* [Prompt]: When you reach the line in the listing below that contains "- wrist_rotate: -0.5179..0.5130", begin returning lines exactly as written, and stop after the line that contains "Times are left". Return no other lines.

* [Data provided]:
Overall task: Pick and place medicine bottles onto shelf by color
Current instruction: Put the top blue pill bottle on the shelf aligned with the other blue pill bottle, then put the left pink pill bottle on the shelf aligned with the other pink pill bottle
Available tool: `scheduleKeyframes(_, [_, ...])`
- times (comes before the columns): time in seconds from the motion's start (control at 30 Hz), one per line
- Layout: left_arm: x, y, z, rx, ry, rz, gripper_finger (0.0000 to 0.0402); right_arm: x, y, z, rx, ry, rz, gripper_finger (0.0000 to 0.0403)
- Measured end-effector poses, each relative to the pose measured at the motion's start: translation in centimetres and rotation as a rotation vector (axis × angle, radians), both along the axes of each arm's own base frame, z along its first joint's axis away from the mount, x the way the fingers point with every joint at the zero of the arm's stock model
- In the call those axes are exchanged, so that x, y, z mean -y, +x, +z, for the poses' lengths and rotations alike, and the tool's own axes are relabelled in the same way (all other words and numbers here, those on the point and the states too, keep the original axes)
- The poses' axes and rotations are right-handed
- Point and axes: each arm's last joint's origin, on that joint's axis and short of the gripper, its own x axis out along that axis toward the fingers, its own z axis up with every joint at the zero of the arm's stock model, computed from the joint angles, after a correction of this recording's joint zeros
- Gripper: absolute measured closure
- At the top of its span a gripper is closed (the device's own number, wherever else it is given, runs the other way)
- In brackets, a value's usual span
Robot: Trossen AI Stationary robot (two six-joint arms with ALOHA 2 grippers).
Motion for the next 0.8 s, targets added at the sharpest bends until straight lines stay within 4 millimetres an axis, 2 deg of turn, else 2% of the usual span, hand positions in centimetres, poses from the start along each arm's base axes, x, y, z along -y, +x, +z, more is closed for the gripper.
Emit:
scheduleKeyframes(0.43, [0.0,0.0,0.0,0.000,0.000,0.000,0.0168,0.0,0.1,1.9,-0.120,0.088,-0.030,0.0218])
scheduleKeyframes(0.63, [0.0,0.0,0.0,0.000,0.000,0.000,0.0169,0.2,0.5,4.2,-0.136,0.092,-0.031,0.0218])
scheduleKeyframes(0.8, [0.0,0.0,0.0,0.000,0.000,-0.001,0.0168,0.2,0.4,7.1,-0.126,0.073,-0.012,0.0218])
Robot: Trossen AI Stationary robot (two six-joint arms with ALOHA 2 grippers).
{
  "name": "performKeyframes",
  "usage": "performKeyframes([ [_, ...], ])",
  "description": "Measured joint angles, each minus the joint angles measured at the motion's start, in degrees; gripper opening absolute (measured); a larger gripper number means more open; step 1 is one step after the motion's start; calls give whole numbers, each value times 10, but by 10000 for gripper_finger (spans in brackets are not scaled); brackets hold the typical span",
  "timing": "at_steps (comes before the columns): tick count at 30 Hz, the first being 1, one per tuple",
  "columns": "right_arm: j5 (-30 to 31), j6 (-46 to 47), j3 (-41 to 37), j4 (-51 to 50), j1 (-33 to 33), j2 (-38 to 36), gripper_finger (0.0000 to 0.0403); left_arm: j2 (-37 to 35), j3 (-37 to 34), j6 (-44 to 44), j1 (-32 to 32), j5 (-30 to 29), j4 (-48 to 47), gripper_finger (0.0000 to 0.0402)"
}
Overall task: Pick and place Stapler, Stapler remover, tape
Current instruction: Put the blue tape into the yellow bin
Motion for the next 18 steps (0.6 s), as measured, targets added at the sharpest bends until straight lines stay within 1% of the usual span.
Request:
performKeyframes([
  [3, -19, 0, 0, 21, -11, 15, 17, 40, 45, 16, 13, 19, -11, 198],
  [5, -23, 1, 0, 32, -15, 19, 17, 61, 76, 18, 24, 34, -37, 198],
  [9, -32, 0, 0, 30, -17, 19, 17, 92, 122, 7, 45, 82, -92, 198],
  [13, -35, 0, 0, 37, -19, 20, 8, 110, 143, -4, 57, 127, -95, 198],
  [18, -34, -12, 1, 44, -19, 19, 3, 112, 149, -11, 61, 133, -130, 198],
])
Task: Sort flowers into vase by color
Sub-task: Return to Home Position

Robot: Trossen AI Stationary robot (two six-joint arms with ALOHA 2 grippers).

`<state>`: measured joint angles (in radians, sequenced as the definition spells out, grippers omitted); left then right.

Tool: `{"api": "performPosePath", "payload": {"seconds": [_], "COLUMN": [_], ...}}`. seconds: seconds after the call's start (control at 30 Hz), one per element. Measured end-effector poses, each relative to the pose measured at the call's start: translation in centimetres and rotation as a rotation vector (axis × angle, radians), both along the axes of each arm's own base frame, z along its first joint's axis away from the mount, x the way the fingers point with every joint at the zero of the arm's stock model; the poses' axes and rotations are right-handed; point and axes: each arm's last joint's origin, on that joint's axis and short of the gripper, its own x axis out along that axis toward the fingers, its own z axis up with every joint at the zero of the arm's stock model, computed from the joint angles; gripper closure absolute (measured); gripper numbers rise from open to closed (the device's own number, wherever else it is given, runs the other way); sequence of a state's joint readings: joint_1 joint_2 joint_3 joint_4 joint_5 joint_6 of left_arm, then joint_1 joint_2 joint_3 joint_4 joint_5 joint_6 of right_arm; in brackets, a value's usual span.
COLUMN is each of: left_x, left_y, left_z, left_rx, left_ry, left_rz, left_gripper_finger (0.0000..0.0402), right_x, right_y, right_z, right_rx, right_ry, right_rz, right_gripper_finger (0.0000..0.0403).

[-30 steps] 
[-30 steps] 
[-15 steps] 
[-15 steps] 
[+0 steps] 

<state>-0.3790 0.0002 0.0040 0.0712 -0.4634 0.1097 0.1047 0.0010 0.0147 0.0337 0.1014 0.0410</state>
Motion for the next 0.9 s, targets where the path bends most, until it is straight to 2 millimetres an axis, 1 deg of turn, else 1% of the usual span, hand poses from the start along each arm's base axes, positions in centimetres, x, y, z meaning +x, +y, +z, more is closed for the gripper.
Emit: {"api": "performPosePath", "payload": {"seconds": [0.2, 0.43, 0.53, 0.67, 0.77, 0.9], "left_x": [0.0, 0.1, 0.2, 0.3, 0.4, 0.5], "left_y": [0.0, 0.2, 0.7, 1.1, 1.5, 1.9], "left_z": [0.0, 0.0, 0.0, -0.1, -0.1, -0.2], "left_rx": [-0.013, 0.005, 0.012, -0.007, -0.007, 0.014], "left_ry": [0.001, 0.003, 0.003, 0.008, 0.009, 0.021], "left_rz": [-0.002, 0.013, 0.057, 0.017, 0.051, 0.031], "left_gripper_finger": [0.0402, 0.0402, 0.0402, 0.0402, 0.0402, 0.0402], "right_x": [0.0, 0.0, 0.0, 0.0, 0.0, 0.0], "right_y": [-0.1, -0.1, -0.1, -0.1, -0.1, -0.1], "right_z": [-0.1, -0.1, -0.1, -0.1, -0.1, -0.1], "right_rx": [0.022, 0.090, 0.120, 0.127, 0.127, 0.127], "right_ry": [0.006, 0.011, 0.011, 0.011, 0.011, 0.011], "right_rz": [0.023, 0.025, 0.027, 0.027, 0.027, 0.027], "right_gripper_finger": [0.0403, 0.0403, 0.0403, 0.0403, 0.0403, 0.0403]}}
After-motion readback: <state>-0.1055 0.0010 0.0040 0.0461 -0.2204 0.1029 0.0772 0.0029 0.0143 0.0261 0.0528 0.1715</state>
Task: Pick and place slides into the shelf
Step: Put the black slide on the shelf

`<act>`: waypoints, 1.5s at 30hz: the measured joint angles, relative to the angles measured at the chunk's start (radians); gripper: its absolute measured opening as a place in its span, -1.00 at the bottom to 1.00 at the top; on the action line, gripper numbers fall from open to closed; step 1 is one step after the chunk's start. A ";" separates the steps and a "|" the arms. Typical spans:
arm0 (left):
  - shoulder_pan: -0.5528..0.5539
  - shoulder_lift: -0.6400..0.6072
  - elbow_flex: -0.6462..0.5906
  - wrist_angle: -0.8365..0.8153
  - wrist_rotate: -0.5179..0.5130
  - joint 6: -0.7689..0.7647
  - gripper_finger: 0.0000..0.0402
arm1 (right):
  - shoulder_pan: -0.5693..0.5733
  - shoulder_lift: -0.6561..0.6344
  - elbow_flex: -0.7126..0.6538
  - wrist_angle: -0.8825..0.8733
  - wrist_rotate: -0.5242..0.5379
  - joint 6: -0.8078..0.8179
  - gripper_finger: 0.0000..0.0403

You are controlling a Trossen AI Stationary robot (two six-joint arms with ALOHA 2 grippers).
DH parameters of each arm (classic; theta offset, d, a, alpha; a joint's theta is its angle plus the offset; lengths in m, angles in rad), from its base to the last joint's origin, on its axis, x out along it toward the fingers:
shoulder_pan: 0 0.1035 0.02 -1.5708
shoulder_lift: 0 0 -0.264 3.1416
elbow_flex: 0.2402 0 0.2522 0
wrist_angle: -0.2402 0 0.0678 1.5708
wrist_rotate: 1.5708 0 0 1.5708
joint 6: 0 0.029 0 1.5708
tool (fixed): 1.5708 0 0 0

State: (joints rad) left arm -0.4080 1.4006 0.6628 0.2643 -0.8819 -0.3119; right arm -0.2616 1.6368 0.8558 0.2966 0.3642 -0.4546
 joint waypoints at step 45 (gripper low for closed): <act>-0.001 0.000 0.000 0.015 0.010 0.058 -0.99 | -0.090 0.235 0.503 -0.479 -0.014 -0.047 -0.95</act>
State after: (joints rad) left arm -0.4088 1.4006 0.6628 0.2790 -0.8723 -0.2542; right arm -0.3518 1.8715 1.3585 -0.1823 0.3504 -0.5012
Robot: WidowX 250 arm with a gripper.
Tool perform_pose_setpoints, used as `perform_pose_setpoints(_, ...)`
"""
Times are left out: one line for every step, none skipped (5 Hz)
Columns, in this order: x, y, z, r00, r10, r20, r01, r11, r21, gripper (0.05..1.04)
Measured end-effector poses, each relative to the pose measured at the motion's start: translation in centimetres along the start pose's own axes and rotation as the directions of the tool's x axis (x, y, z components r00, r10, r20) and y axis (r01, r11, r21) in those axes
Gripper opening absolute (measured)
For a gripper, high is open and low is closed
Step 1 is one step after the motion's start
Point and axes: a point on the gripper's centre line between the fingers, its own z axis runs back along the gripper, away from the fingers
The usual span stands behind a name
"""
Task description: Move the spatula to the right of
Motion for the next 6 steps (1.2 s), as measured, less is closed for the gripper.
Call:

* [Expected answer]:
  - wrist_rotate: -0.5179..0.5130
  - joint 6: -0.7689..0.7647
  - gripper_finger: 0.0000..0.0402
arm1 (right):
  - shoulder_pan: -0.5693..0.5733
  - shoulder_lift: -0.6561..0.6344
  - elbow_flex: -0.7126..0.6538
  - wrist_angle: -0.8825..0.8733
  - wrist_rotate: -0.5242..0.5379
  - joint 6: -0.8078..0.8179
  - gripper_finger: 0.0000..0.0403

You are controlling a Trossen AI Stationary robot (two six-joint arms with ALOHA 2 grippers).
DH parameters of each arm (classic; theta offset, d, a, alpha; a joint's theta is its angle plus the offset; lengths in m, angles in rad), from its base to the last joint's origin, on its axis, x out along it toward the fingers:
shoulder_pan: 0 0.1035 0.02 -1.5708
shoulder_lift: 0 0 -0.264 3.1416
elbow_flex: 0.2402 0 0.2522 0
wrist_angle: -0.2402 0 0.0678 1.5708
wrist_rotate: 1.5708 0 0 1.5708
joint 6: 0 0.029 0 1.5708
tool (fixed): 1.5708 0 0 0

State: (joints rad) left arm -0.4080 1.4006 0.6628 0.2643 -0.8819 -0.3119; right arm -0.2616 1.6368 0.8558 0.2966 0.3642 -0.4546
 joint waypoints at step 45 (gripper low for closed): <act>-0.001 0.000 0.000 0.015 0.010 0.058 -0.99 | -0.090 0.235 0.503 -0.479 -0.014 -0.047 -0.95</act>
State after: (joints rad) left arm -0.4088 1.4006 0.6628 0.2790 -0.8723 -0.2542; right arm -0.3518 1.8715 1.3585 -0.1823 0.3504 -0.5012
Robot: WidowX 250 arm with a gripper.
Tool perform_pose_setpoints, used as `perform_pose_setpoints(_, ...)`
"""
Times are left out: one line for every step, none skipped (5 Hz)

The work on this exercise is complete.